Von »Anti-Woke« zu Nazi-Pulk

Warum mobilisiert ausgerechnet das Thema Homo- und Transfeindlichkeit die neue Generation an Neonazis? Queerhass sei seit jeher ein fester Bestandteil des Rechtsextremismus, meint Düker. Doch durch die gesellschaftlich zunehmende Rhetorik gegen Personen aus dem LGBTQ-Spektrum sähen sich die neonazistischen Jugendgruppen in ihrem Handeln ermutigt. Laut einer vergangenen Woche erschienenen repräsentativen Umfrage, verfügt inzwischen jede*r Dritte über ein geschlossen transfeindliches Weltbild; nimmt man jene hinzu, die in Teilen transfeindlich sind, sogar jede*r Zweite.

»Die rechtsextremen Gruppen, die gegen die Pride-Veranstaltungen demonstrieren, scheinen diesen politischen Wandel als Erlaubnis zu betrachten, ihren Hass noch offener zu äußern«, schreiben die Autor*innen des Forschungspapiers. Die öffentliche Zurschaustellung rechtsextremer Symbole und die fehlende Anonymität würden darauf hindeuten, dass die Gruppen sich einer breiten Unterstützung sicher sind.
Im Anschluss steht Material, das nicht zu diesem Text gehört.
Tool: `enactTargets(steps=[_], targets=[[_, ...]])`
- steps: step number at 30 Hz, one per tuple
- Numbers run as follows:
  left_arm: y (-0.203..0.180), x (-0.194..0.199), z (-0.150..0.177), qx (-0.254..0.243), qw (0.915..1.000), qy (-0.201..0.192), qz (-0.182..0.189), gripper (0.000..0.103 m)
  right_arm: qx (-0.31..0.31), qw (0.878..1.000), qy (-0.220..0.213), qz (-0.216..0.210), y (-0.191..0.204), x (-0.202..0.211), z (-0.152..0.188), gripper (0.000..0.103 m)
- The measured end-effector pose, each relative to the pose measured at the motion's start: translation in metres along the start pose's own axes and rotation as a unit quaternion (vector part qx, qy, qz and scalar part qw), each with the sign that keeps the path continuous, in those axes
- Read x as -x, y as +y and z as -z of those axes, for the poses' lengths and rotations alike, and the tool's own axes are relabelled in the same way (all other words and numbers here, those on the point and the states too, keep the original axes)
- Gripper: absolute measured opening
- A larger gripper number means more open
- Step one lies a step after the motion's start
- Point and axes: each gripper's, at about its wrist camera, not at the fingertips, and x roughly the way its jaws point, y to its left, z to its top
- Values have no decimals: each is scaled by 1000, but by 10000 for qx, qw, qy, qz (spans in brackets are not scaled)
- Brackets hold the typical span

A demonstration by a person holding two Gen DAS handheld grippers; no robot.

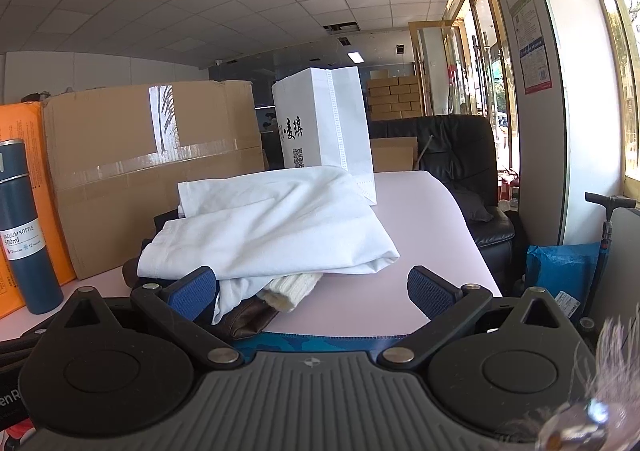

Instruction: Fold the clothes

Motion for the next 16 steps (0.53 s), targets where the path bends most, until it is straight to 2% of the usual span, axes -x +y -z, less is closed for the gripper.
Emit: enactTargets(steps=[16], targets=[[-6, 2, 0, -152, 9999, -35, 72, 103, 19, 10000, 75, -22, 1, -3, 0, 103]])
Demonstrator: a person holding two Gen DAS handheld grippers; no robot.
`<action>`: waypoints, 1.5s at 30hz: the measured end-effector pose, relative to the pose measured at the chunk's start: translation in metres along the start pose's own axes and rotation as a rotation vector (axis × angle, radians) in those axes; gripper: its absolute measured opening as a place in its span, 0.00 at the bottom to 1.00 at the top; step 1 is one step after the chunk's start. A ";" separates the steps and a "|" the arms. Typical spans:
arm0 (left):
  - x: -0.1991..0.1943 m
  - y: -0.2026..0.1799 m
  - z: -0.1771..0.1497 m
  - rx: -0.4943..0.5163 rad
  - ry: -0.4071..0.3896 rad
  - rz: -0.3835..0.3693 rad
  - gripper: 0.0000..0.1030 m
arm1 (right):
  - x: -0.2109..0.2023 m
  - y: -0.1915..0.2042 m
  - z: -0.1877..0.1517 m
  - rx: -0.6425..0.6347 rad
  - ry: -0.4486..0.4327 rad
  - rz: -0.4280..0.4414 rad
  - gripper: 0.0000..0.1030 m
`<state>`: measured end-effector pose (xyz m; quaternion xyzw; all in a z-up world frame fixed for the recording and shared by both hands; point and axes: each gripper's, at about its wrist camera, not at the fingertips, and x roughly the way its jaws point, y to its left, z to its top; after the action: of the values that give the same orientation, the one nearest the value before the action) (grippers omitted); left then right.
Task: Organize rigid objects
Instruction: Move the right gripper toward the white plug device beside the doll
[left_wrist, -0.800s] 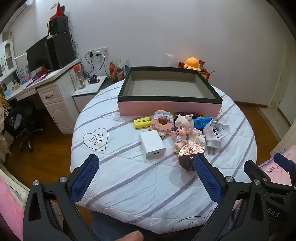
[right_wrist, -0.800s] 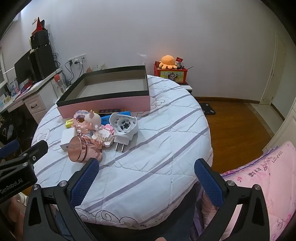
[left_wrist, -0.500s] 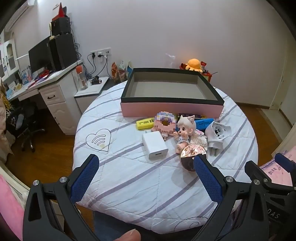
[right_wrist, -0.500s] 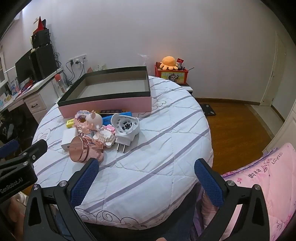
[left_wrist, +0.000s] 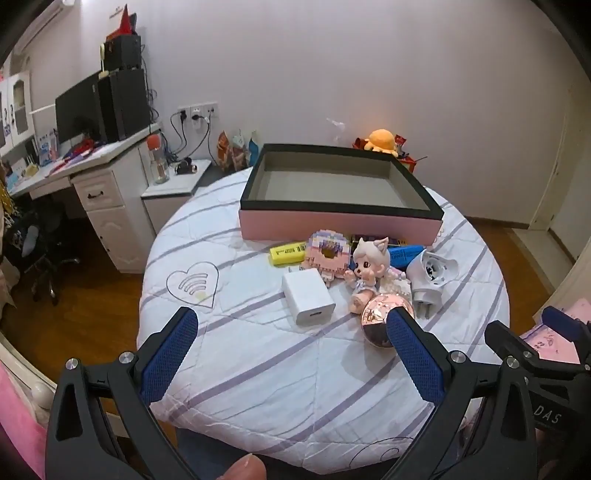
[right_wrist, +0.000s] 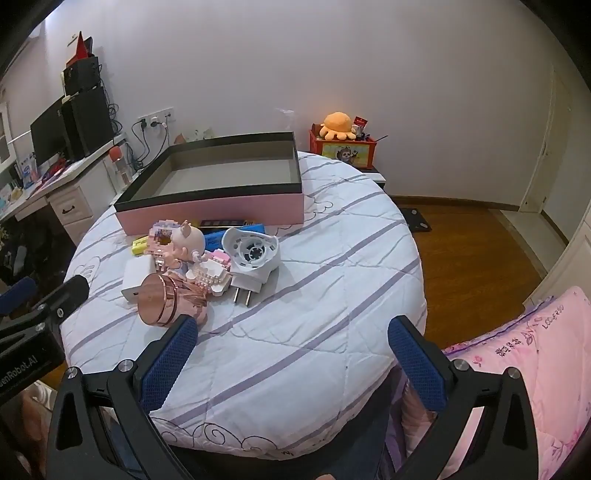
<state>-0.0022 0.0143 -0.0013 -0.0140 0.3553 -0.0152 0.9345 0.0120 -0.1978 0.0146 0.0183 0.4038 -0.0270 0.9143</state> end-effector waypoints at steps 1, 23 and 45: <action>0.001 0.001 -0.001 0.002 0.006 0.002 1.00 | 0.001 0.001 0.001 -0.006 0.002 -0.002 1.00; 0.006 0.010 -0.003 0.003 0.009 0.032 1.00 | 0.005 0.010 0.007 -0.020 -0.007 0.006 1.00; 0.026 0.012 0.009 0.004 0.016 0.048 1.00 | 0.025 0.013 0.019 -0.024 0.008 0.015 1.00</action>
<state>0.0235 0.0257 -0.0118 -0.0036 0.3630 0.0062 0.9318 0.0439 -0.1870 0.0086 0.0105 0.4078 -0.0155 0.9129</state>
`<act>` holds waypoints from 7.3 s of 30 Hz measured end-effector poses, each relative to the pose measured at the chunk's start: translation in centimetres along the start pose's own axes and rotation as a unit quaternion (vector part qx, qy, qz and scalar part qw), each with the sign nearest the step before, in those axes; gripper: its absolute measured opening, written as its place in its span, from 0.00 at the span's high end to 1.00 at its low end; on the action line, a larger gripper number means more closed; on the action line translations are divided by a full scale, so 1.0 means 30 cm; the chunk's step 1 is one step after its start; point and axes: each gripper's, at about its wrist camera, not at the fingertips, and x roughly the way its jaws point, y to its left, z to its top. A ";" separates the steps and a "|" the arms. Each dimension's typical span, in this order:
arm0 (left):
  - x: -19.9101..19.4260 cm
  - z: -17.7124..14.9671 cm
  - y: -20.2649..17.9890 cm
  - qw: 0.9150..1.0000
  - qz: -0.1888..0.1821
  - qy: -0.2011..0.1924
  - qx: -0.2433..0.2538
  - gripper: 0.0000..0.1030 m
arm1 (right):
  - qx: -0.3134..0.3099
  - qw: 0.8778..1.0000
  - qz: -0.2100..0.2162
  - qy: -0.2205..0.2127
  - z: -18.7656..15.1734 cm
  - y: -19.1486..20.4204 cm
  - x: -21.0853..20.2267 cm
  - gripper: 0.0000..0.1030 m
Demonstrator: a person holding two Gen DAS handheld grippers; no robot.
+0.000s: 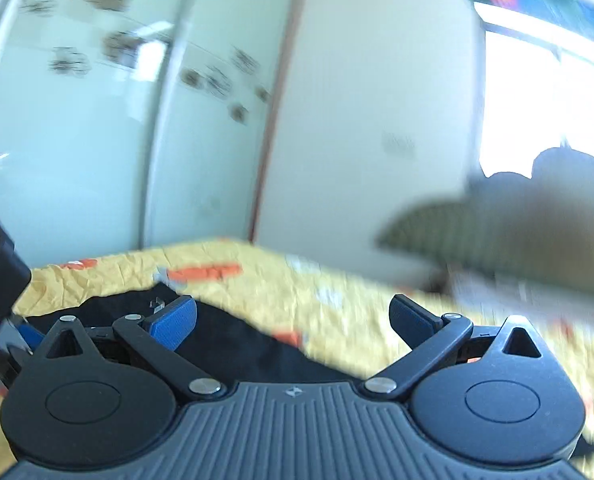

Für Joe Düker gibt es aber auch einen ganz einfachen Grund: Die CSD-Veranstaltungen sind für Rechtsextreme »eine klar identifizierbare Zielscheibe«.

Schon jetzt beobachten die Forscher*innen, »dass sich eben jene rechtsextremen Jugendgruppen, die im Sommer noch zu Anti-CSD-Protesten mobilisiert haben, anderen klassischen Zielen der extrem rechten Szene zuwenden, zum Beispiel linken Demonstrationen«, so Düker. Die neue Generation an Neonazis sei deshalb eine ernsthafte Gefahr.

Mellea und Düker sprechen sich deshalb für ein konsequenteres Durchgreifen von Meta, dem Mutterkonzern von Instagram und Whatsapp, und Tiktok aus –auch wenn klar ist, dass den Gruppen damit nicht der Garaus gemacht werden kann. Zudem sollten Veranstaltungen durchgängig abgesichert werden und Beratungsstellen für Betroffene ausgebaut werden.